> WHAT IS EXPECTED
In the material below, find the line with "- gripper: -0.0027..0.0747" and the line with "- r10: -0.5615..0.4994", then output those two lines and every line between them, exactly.
════════════════
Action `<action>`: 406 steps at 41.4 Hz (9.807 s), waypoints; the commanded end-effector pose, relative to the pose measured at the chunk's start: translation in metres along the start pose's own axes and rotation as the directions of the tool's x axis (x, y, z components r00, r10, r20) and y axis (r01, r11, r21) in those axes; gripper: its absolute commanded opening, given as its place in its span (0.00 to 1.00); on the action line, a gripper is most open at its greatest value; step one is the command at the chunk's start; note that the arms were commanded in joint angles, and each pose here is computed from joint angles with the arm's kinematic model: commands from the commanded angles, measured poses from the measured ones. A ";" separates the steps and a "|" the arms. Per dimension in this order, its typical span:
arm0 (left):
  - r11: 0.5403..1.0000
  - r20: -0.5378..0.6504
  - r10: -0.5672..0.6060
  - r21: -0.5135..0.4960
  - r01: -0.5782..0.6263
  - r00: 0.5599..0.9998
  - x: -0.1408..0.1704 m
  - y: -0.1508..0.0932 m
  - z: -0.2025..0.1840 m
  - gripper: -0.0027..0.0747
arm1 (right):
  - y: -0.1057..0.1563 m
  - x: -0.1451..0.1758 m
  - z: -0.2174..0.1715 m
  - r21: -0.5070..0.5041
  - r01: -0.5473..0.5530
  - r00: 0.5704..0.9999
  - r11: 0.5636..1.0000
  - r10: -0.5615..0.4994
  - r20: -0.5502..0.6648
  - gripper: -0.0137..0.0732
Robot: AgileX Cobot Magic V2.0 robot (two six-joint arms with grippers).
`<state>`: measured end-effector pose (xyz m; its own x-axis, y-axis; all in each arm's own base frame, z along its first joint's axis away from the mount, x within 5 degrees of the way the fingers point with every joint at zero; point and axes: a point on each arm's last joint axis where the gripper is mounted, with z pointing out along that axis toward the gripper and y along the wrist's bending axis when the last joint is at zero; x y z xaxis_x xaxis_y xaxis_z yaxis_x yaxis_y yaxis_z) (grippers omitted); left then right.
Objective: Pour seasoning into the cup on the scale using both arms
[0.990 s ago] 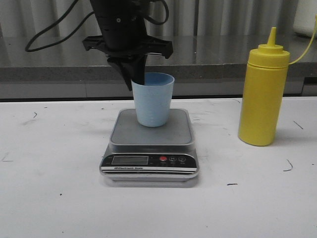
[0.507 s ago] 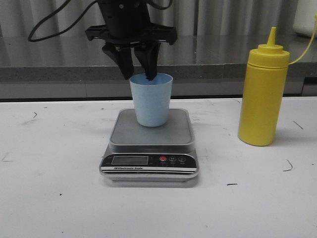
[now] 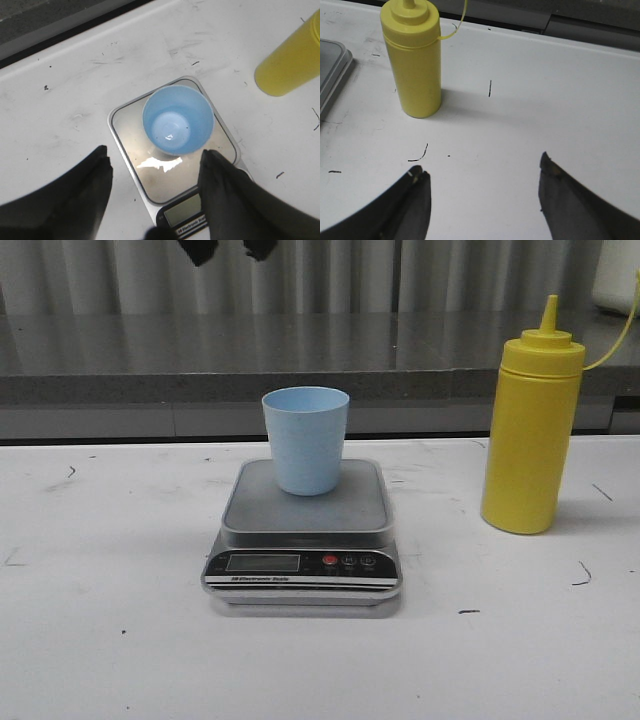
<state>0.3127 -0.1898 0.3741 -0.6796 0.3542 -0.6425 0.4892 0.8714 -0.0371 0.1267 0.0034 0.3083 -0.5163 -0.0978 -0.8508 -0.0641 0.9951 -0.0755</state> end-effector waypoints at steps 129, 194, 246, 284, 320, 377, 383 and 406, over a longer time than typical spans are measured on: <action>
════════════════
> EXERCISE RESULT
  - gripper: -0.0027..0.0747
arm1 (right):
  - y: -0.1057..0.1563 m
  - x: -0.1451..0.1758 m
  - z: -0.2174..0.1715 m
  - r21: -0.5070..0.5041
  - r01: -0.5473..0.5530
  - r00: 0.5704..0.9999
  - r11: 0.5636..1.0000
  - r10: -0.5615..0.4994

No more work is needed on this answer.